After much research and tinkering, I found a really simple and sensible solution. By manually editing the items in the project file I can conditionally include certain files in certain build configurations. So first I deleted the Item entries for the App.config and its alternates from the csproj file, then I added this:

<ItemGroup Condition=" '$(Configuration)|$(Platform)' == 'Debug|AnyCPU' ">
  <None Include="App.config" />
</ItemGroup>
<ItemGroup Condition=" '$(Configuration)|$(Platform)' == 'CI|AnyCPU' ">
  <None Include="Configs\CI\App.config" />
</ItemGroup>
<ItemGroup Condition=" '$(Configuration)|$(Platform)' == 'Test|AnyCPU' ">
  <None Include="Configs\Test\App.config" />
</ItemGroup>

Notice the alternate App.config files in their own directories. The great thing about this approach is that Visual Studio doesn't respect the Condition attributes and shows all of the files. Which is great, because as a developer I want to be able to easily edit these files within the project. But when MSBuild comes along, it does respect the Condition attributes and only includes the files for the particular build configuration being built.

So now we have App.configs being included properly for each build configuration. When running tests locally, developers' Visual Studios will use the default App.config in the test project. When building/deploying on the server, MSBuild will include the specific App.config for that build configuration, so tests pass in all environments without manual intervention. This will also come in handy later when publishing the ClickOnce WPF application.

Next we need to...

Deploy The Web Application

Web application deployments are pretty straightforward, and I've done them about a million times with MSBuild in the past. There are various ways to do it, and I think my favorite involves setting up MSDeploy on the target server. The server is client-owned though and I don't want to involve them with a lot of setup, nor do I want to install things there myself without telling them. So for now let's just stick with file system deployment and we can get more sophisticated later if we need to.

So to perform a file system deploy, I just create a network share for the set up IIS site and add some more MSBuild arguments:
/p:PublishProfile=CI /p:PublishUrl=\\servername\sharename\
The PublishUrl is, obviously, the target path on the file system. The PublishProfile is a new one to me, but it works roughly the same as the XML files for the database publishing. When publishing the web application from within Visual Studio the publish wizard saves profiles in the Properties folder in the project. These are simple XML files just as before, and all we need to do here is tell MSBuild which one to use. It includes the environment-specific settings you'd expect, such as the type of deploy (File System in this case) or whether to delete existing files first, etc. (Now that I'm looking at it again, it also includes PublishUrl, so I can probably update that in the XML files and omit it from the MSBuild arguments. This is a work in progress after all.)

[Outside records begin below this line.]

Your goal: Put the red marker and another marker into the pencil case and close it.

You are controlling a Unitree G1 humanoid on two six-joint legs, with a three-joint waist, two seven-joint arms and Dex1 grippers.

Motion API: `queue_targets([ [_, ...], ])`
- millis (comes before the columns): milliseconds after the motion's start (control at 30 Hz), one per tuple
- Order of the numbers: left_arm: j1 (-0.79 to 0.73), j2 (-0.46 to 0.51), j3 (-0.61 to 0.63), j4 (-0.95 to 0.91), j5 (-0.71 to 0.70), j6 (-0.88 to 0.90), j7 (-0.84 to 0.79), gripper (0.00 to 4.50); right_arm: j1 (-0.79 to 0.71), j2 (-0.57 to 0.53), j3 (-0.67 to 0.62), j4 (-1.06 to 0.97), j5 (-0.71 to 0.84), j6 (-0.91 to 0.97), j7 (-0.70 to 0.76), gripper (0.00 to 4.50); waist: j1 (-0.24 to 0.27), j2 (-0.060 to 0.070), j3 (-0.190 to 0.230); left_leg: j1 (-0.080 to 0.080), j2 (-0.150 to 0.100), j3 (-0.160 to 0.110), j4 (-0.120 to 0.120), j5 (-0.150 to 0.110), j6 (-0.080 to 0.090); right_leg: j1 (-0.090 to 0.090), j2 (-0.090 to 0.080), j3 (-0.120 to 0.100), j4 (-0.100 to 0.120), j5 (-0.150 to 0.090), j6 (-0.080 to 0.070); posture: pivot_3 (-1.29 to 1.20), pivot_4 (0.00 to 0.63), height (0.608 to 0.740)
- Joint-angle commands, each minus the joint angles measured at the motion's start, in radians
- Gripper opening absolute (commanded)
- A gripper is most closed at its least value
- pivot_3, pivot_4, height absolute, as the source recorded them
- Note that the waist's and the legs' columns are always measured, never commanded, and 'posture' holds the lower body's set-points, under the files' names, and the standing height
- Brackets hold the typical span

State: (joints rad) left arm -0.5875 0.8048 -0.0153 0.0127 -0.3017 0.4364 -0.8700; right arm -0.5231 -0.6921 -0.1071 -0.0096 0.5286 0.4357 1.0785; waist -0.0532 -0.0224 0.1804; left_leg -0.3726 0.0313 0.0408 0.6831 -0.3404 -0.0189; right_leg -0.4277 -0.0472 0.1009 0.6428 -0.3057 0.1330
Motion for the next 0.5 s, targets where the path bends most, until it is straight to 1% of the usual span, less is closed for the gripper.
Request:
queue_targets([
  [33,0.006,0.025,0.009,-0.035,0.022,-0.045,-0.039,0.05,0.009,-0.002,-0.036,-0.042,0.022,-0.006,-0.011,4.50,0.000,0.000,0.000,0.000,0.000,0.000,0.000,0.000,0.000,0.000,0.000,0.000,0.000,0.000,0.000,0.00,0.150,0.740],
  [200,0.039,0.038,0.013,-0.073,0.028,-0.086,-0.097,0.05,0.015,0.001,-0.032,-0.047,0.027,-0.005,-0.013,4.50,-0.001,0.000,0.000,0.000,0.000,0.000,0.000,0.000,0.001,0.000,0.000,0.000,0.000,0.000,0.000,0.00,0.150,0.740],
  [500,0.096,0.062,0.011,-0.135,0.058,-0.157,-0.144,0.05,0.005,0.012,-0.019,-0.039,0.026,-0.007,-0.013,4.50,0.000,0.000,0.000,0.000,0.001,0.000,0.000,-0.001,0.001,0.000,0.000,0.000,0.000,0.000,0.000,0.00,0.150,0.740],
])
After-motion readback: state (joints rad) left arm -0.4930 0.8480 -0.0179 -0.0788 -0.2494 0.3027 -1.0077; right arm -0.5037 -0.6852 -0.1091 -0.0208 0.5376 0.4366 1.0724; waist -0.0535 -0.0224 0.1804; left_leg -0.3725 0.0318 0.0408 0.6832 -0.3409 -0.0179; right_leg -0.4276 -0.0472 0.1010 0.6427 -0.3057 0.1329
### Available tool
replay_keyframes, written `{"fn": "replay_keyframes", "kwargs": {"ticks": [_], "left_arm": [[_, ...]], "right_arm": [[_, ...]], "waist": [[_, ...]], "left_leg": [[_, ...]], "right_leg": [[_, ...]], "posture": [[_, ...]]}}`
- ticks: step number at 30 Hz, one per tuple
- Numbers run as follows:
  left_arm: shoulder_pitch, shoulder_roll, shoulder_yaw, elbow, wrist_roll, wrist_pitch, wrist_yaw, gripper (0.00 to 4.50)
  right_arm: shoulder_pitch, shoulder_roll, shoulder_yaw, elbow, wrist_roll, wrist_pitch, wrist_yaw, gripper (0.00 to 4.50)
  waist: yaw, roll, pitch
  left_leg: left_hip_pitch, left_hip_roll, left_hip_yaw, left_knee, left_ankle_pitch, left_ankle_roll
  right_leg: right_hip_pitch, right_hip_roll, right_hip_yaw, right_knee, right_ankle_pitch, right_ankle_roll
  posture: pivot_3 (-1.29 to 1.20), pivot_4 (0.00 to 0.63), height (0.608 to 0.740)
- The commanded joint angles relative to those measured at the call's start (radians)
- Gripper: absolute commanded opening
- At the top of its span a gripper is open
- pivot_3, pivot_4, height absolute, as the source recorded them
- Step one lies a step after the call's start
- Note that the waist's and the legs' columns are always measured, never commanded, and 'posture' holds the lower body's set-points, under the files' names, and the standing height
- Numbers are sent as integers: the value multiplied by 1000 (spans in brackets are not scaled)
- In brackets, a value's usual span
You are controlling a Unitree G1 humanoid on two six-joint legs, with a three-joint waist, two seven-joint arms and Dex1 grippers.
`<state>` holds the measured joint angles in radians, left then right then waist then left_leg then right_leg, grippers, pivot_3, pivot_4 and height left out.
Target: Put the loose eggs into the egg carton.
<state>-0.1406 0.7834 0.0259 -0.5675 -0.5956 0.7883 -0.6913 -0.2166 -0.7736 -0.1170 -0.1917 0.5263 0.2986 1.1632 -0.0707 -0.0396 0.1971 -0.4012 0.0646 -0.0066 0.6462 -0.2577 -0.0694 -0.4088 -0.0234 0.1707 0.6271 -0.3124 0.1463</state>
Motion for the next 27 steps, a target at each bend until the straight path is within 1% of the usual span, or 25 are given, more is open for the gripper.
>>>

At this point all we need to do is...

Deploy The ClickOnce WPF Application

This one was the least straightforward of them all, mainly for one particular reason. A ClickOnce application is mostly useful in that it detects new versions on the server and automatically upgrades the client when it executes. This detection is based on the version number of what's deployed, but how can we auto-increment that version from within the TFS build?

It auto-increments, well, automatically when you publish from within Visual Studio. And most people online seem content with that. But the whole point here is not to manually publish, but rather to have a continuously deployed bleeding edge version of the application which can be actively tested, as well as have as simple and automated a QA deployment as possible (queue a build and walk away, basically). So we need TFS and/or MSBuild to auto-increment the build number. And they weren't keen on doing that.

So first thing's first, let's get it publishing at all before worrying about the build number. Much like with the publish profiles for the web application, this involved walking through the wizard once in Visual Studio just to get the project settings in place. Once in place, we can examine what they are in the csproj file and set them accordingly in the MSBuild arguments:
/p:PublishDir=\\servername\anothersharename\ /p:InstallUrl=\\servername\ anothersharename\ /p:ProductName=HelloWorldCI
The PublishDir and InstallUrl are for ClickOnce to know where to put the manifest and application files from which clients will install the application. The ProductName is just any unique name by which the application is known to ClickOnce, which would end up being its name in the Start Menu and the installed programs on the computer. (At this time I'm actually not sure how to get multiple different versions to run side-by-side on a client workstation. I'm sure it involves setting some other unique environment-specific value in the project, I'm just not sure what.)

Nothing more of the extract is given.